#### [Assignment]
Retype, word for word, every line from the one holding "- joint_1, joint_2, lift" through the one holding "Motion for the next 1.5" in the entries below, both included, and only those lines.

#### [Records for this task]

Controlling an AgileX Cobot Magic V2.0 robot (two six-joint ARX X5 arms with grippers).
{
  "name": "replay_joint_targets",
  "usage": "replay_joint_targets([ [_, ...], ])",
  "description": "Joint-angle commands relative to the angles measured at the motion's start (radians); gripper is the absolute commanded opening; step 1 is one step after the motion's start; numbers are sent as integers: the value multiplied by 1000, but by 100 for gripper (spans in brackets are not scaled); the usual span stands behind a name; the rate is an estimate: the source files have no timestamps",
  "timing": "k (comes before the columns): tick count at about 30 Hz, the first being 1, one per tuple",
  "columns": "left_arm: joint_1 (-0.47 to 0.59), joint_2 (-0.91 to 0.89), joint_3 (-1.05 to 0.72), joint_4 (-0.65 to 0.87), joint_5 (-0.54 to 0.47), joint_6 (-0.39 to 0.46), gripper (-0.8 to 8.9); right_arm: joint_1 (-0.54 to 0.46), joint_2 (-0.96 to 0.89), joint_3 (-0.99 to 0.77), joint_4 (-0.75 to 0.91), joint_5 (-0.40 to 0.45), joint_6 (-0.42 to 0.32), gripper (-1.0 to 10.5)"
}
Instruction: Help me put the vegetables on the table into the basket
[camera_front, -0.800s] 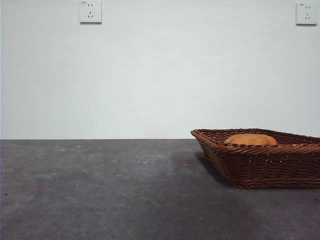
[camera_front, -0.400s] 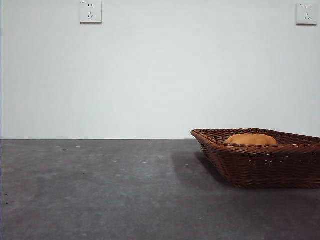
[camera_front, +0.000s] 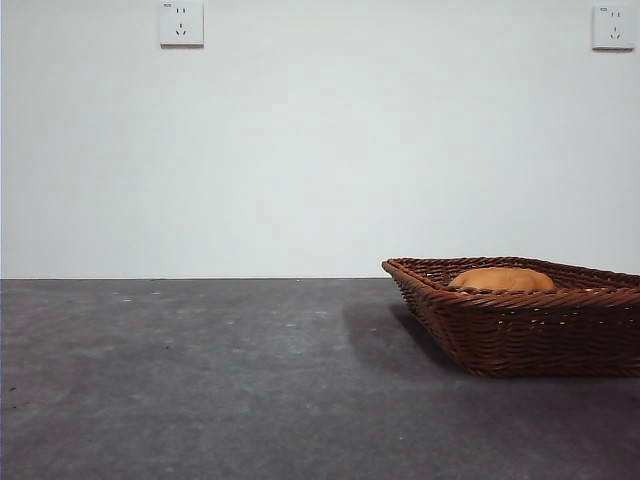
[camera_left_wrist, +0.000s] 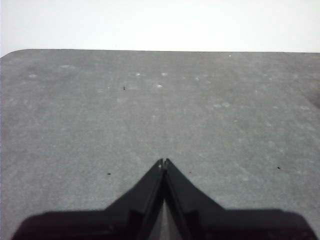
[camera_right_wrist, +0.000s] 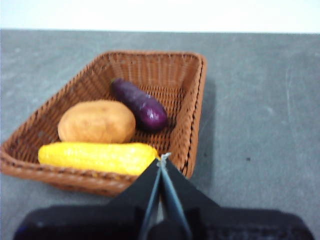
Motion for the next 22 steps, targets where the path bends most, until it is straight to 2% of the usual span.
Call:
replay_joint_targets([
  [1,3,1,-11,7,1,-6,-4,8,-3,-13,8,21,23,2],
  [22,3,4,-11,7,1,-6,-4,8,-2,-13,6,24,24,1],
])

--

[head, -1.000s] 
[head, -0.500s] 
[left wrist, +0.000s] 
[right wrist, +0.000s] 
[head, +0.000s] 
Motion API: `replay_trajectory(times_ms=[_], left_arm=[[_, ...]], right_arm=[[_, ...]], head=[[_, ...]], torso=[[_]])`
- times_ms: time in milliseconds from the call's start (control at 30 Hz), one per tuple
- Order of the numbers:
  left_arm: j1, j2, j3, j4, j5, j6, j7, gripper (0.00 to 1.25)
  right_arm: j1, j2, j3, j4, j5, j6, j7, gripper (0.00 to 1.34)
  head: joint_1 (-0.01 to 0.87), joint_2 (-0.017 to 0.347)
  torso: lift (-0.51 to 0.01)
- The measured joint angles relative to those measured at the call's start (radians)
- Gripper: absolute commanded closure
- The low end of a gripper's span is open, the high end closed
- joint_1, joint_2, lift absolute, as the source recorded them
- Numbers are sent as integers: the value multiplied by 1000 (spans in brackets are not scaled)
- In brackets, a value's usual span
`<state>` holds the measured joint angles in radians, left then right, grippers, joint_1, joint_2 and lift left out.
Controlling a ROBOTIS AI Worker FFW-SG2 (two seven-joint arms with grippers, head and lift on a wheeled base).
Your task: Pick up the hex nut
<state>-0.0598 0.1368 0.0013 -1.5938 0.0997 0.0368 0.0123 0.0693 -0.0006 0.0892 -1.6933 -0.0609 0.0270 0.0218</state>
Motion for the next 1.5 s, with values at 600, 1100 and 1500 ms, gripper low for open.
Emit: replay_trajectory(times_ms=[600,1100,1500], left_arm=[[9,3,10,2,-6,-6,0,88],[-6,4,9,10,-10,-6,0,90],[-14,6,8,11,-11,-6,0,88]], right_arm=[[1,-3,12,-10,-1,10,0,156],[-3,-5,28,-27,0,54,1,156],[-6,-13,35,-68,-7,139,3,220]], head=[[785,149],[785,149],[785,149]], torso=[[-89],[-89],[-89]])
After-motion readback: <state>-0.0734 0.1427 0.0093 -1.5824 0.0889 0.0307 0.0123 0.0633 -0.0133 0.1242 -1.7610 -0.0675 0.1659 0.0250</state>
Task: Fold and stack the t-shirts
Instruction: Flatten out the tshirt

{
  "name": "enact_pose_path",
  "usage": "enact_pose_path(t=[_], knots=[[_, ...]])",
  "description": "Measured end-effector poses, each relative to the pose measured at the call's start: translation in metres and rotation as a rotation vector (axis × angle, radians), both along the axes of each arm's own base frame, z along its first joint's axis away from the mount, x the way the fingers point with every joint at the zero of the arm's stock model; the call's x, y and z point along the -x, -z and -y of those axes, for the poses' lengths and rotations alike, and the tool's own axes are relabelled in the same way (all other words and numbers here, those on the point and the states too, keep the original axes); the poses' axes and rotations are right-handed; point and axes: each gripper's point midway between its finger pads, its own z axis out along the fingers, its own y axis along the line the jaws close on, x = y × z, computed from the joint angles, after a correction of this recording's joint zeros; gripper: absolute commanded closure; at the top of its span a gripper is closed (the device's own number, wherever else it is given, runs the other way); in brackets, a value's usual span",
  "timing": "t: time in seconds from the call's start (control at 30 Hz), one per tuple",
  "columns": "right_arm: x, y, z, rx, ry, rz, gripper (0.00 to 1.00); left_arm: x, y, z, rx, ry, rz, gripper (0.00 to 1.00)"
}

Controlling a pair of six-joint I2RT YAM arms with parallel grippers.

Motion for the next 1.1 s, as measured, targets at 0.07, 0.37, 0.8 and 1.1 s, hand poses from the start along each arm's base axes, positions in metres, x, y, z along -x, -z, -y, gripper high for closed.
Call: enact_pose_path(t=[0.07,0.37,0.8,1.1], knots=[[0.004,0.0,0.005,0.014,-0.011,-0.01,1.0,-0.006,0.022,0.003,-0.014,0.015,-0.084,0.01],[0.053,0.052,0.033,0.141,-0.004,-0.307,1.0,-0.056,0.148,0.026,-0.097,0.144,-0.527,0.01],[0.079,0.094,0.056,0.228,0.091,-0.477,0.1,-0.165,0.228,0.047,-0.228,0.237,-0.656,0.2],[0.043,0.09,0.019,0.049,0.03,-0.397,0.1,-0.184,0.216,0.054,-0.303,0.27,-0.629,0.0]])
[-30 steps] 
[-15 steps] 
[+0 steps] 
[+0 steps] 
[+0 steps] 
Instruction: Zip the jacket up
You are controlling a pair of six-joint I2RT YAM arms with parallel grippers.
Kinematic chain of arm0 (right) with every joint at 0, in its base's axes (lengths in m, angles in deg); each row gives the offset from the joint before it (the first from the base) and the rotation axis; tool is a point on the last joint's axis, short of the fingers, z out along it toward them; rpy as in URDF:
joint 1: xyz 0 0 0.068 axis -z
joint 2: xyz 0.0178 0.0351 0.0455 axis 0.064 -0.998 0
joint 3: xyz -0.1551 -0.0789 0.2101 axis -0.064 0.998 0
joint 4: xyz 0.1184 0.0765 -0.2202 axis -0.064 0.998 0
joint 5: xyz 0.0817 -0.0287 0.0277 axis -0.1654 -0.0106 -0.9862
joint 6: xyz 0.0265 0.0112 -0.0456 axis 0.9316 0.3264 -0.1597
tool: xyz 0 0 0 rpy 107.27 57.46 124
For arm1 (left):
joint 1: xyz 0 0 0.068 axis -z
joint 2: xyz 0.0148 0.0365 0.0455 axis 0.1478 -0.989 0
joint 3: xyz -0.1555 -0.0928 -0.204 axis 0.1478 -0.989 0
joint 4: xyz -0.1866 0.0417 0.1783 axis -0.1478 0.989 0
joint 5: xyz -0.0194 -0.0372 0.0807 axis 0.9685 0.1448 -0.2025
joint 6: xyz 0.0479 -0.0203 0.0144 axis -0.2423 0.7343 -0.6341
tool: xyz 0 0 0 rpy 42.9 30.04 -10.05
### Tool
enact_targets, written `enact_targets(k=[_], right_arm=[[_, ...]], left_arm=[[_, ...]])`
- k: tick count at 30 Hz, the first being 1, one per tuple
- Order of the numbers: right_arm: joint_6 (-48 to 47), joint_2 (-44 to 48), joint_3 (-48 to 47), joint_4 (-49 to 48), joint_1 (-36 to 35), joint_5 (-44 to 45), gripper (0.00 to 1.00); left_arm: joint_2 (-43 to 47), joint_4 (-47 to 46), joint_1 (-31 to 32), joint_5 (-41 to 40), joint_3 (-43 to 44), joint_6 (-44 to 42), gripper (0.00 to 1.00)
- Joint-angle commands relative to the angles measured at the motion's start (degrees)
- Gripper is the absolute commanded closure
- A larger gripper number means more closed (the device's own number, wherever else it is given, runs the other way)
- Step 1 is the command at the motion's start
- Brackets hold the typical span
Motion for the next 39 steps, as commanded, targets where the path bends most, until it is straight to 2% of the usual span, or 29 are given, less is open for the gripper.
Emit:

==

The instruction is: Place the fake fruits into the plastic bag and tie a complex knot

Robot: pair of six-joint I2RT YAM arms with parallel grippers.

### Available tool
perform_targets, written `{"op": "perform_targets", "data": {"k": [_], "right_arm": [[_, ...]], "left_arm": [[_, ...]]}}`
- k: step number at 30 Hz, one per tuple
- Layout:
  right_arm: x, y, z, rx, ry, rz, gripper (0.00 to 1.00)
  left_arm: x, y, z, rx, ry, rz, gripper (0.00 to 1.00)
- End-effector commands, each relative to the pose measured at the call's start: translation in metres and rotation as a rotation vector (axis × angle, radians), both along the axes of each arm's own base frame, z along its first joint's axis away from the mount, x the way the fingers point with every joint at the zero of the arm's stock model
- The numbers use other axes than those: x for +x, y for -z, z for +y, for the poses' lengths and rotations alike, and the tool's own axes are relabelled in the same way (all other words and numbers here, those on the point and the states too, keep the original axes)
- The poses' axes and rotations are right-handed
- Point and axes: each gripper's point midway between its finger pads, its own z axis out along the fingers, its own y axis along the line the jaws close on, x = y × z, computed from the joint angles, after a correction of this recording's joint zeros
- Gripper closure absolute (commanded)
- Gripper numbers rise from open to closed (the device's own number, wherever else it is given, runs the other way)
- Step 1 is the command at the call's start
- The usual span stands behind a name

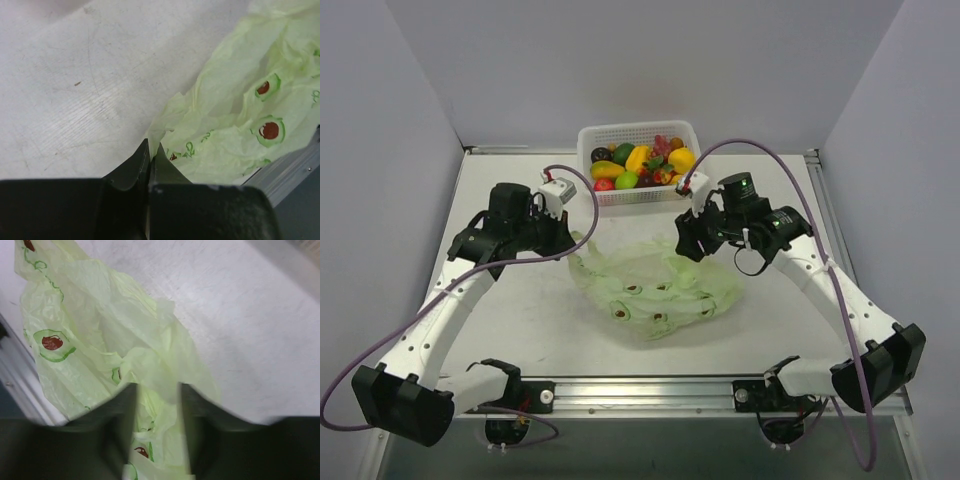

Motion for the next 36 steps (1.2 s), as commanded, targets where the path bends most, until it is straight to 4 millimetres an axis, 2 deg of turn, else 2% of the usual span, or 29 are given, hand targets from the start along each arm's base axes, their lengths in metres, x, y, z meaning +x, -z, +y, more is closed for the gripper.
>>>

#### [Response to the exercise]
- joint_1, joint_2, lift absolute, as the source recorded them
- Numbers are sent as integers: the value multiplied by 1000 (spans in brackets are not scaled)
- In brackets, a value's usual span
`<state>` holds the measured joint angles in radians, left then right, grippers, joint_1, joint_2 and lift left out.
Controlling a ROBOTIS AI Worker FFW-SG2 (two seven-joint arms with grippers, head and lift on a wheeled base).
Your task: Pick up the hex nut
<state>-0.0598 0.1368 0.0013 -1.5938 0.0997 0.0368 0.0123 0.0693 -0.0006 0.0892 -1.6933 -0.0609 0.0270 0.0218</state>
Motion for the next 1.5 s, with values at 600, 1100 and 1500 ms, gripper low for open.

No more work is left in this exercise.